• On Vanity Metrics Like Crash-Free Session Rate

    App metrics, especially performance metrics, are only useful if they are predictive or actionable.

    By predictive, I mean you can, with varying degrees of certainty, assume changes to other metrics or outcomes if that metric were to change, for better or for worse. If P95 changes for request latency changes for some end point, does it matter?

    By actionable, I mean that observing a change in that metric means you can take direct counter measures to either remedy the regression, or some how mitigate its impact. If your app gets rated by a set of unknown, unvetted, self-selected individuals who give it a star rating between 1 to 5 (*ahem*), would you know what to do if your rating drops from 3.8 to 3.6 month to month?
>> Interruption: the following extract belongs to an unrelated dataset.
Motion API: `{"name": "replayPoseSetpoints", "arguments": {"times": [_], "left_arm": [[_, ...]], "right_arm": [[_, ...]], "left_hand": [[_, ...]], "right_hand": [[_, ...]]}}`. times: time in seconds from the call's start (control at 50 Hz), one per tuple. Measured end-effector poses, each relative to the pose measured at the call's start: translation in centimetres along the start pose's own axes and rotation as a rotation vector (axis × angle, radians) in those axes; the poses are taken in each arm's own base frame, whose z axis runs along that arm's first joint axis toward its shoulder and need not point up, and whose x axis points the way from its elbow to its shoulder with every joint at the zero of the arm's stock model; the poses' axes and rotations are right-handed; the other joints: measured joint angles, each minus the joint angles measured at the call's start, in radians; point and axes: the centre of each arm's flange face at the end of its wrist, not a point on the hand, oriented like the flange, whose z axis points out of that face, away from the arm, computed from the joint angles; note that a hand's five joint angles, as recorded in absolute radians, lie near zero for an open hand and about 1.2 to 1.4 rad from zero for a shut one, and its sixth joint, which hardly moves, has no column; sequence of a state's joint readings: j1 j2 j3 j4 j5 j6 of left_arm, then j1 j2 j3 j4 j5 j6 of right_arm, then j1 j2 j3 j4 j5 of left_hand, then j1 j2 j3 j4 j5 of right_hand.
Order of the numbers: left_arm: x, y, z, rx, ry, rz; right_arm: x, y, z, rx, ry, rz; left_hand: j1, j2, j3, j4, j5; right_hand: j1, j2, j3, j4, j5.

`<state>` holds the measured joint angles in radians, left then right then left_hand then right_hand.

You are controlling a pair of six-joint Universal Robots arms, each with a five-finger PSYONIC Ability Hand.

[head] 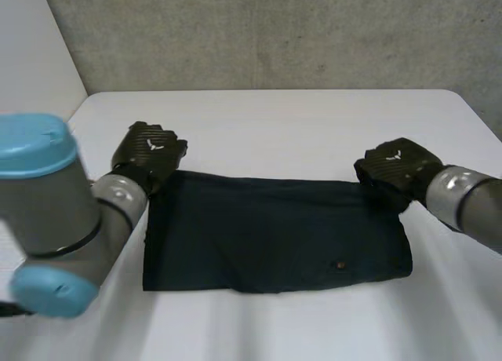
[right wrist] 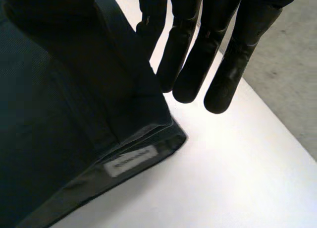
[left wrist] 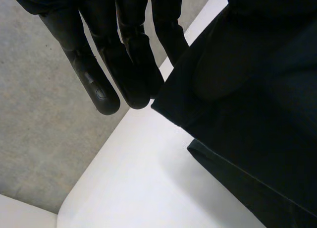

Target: Fold the shorts.

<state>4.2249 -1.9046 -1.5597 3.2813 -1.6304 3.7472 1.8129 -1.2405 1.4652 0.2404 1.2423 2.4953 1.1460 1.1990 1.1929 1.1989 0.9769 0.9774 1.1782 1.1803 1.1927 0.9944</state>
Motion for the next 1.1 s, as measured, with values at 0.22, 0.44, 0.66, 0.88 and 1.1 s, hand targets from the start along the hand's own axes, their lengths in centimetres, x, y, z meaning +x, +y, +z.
{"name": "replayPoseSetpoints", "arguments": {"times": [0.22, 0.44, 0.66, 0.88, 1.1], "left_arm": [[2.5, 4.3, 7.5, -0.066, 0.002, 0.106], [2.7, 6.3, 11.9, -0.011, -0.097, 0.143], [3.6, 4.1, 11.4, 0.108, -0.134, 0.124], [0.6, 0.3, 4.3, 0.100, -0.107, -0.035], [2.6, 4.5, -1.0, -0.148, 0.039, -0.195]], "right_arm": [[-0.5, 0.7, 6.8, 0.125, 0.120, -0.070], [-1.2, 3.3, 11.8, 0.150, 0.201, -0.143], [1.4, 0.8, 11.9, 0.236, 0.397, -0.178], [2.1, -3.3, 3.6, 0.243, 0.335, 0.032], [-2.5, 3.8, 0.2, -0.013, 0.051, 0.211]], "left_hand": [[0.000, 0.000, 0.000, 0.000, 0.000], [0.000, 0.000, 0.000, 0.000, 0.000], [-0.955, -0.992, -0.977, -0.994, -0.930], [-0.955, -0.994, -0.977, -0.994, -0.930], [-0.951, -0.993, -0.977, -0.992, -0.930]], "right_hand": [[0.000, 0.000, 0.000, 0.000, 0.000], [0.000, 0.000, 0.000, 0.000, 0.000], [-0.768, -0.952, -0.966, -0.952, -0.922], [-0.768, -0.952, -0.967, -0.952, -0.922], [-0.677, -0.839, -0.825, -0.841, -0.824]]}}
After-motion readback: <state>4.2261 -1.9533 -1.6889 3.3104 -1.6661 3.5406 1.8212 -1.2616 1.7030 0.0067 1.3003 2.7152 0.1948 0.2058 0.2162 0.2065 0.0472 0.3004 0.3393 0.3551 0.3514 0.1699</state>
    While there can be degrees of predictiveness and actionability, if a metric doesn’t provide at least a modicum of value along at least one of these dimensions, you’re probably better off not using it, lest it lead you down the wrong path. These are what I call vanity metrics – they seem good on the surface, but if you drill in, they provide little actual value other than look good in performance theatre, i.e. the act of working on performance just so you say you work in performance rather than make actual, measurable impact.

    Sometimes, people measure things because they are easy and they *seem* to be useful. In fact, that’s the criteria for many of the statistical categories common in sports. Pitcher Wins. Quarterback Wins. Shots on target. Game winning goals. But a lot of these stats are based as much on the context around a player or team rather than the inherit performance or ability of said player or team, so assuming they are predictive of future results might lead you to bad personnel decisions.

    If all you have are vanity metrics, I can’t blame you from trying to squeeze some value out of them. That shade I threw at Play/App Store ratings earlier – if you’re an indie dev with no other means of getting user feedback, store ratings may be the only indication you have of whether folks are satisfied with your app. As limited they are, beggars can’t be choosers. But often, there are better, more useful alternatives if you only looked deeper and didn’t just go with the status quo.

    In the world of mobile client performance, a popular metric is “Crash-Free Session Rate”. But what does that really tell you, in all but extreme cases? If that rate drops for your app from 99% to 98% month to month, what does it actually mean for your users and how they use your app? You can perhaps use correlational analysis to find out if other metrics changed along with the rate drop, providing some clues as to a possible casual relationship that underpins it and those other metrics. Maybe you can even do an A/B where you induce a change to users in an experiment bucket whereby they crash more often and observe the difference between it and the control bucket in terms of other metrics.

    But real talk: how many people who pay attention to crash-free sessions rates have actually done that level of rigour when trying to assess their impact to users?

    Further, if all you know is the rate, what can you do about it? You need to know the details of the crashes that are causing the rate to go down before you can look to improve it. And if you have the total number of crashes broken down by source, what value would knowing the crash-free session rate buy you?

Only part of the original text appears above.